Simply recognizing his contribution, by informing him he’s considered a high-potential, will often act as an effective retention tool — as long as his expectations are managed in relation to growth.
If an employer doesn’t acknowledge high-potential employees, it risks losing them or driving their performance underground.
If superior performance is noticed, other employees will also see the potential to earn that recognition. If high-potentials are not recognized, it will not be long before the message “Why work harder, they don’t care?” permeates the work environment.
On the other hand, most organizations have a diverse, multigenerational workforce with different aspirations and expectations that change over time. Not everyone wants vertical movement or feels equipped to succeed or seek the stresses of management.

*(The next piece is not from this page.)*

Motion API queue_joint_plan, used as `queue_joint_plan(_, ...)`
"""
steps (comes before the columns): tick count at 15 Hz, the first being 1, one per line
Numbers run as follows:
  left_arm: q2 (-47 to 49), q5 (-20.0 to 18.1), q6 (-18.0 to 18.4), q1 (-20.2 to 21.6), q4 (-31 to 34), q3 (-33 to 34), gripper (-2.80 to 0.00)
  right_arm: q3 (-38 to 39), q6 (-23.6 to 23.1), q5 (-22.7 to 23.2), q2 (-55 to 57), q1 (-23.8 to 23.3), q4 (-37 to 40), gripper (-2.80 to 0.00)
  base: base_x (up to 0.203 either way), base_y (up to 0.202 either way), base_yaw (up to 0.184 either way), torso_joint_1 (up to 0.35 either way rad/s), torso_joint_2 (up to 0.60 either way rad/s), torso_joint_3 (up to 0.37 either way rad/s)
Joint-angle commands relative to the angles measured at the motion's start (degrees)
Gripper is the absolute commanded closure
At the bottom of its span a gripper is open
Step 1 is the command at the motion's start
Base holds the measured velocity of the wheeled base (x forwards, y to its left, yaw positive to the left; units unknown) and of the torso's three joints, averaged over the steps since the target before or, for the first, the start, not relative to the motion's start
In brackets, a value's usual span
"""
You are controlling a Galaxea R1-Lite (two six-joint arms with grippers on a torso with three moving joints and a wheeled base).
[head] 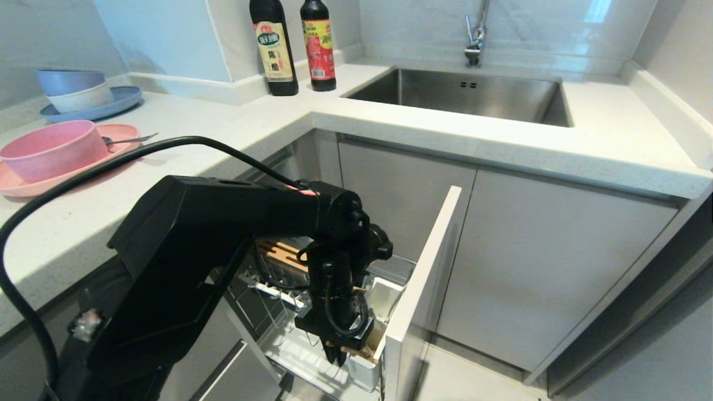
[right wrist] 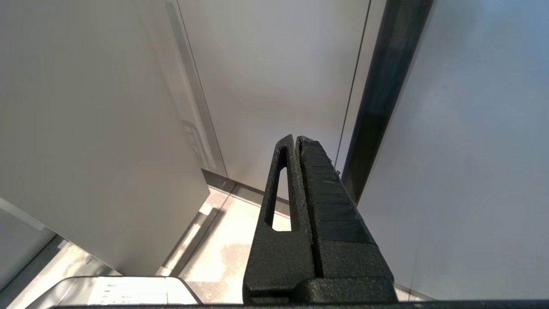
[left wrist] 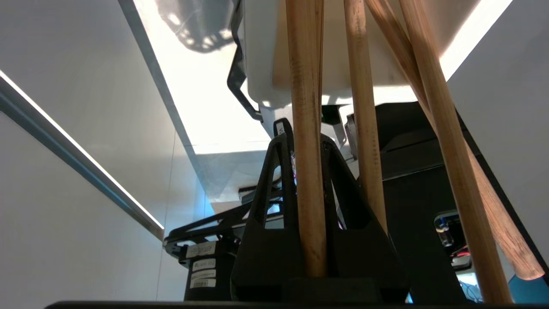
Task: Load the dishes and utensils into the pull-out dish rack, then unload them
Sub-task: Take the chopsticks out of the cupboard
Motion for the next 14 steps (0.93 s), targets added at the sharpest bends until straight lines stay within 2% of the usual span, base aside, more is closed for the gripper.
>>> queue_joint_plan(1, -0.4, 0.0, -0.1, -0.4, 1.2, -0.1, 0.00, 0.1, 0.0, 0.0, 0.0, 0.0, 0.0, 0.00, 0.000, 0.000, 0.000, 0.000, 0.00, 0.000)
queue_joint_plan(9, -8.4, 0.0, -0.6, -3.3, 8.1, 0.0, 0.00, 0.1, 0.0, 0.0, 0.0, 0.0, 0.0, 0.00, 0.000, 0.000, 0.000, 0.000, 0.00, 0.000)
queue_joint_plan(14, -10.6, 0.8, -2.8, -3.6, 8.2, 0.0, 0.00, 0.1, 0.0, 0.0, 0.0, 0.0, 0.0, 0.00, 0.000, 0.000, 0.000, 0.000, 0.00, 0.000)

Start with succession planning
From an organizational perspective, it’s vital to have a succession plan that includes a list of key positions and basic requirements for each. Prepare a list of anticipated vacancies (because of a retirement, promotion or current incumbent performance, for example) in those key positions and when they may occur.
The next step is to identify potential replacements for the key employees as they leave. This can also help an employer develop career paths if more than one step is involved before a high-potential employee is ready for a key position.
Although a high-potential employee may be outperforming others in her current position, it’s important to identify what development is needed for her to be successful in a new position. Will she be a good fit in a different role?
With every change in level, there’s a change in skills required. For instance, delegation skills may not be required at an analyst level but become critical in a job where leadership is expected.
Knowing the skills and abilities that differ among jobs helps in the review of a potential incumbent and the identification of gaps for training and development.
Some sort of bias-free assessment tool should be incorporated into the performance management program. The results can be used as a road map for the individual’s career planning.
Having this information provides a great opportunity to meet with the employee, recognize the contribution she is making and tell her the company is going to work with her to develop the skills needed for future vacancies. If needed, don’t shy away from telling the truth: “There is no vacancy now and I can’t predict when one will occur. But change is inevitable, so be as ready as possible.”
This will lead to an employee who is engaged in her own career development — a plus for retention. A promotion requires the right set of skills and the employee needs to share responsibility for building her skill set.
Once she has developed the skills needed to operate at the higher levels, the organization can open opportunities by:
• setting up a short-term project with clear project direction and goals, along with a clear start and finish date
• moving the employee into a higher-level position on a short-term basis while the current incumbent is assigned to a fixed-length project, allowing you to develop and engage two people at once
• moving the employee laterally to develop (such as a move from marketing to sales to prepare for a sales and marketing leader role).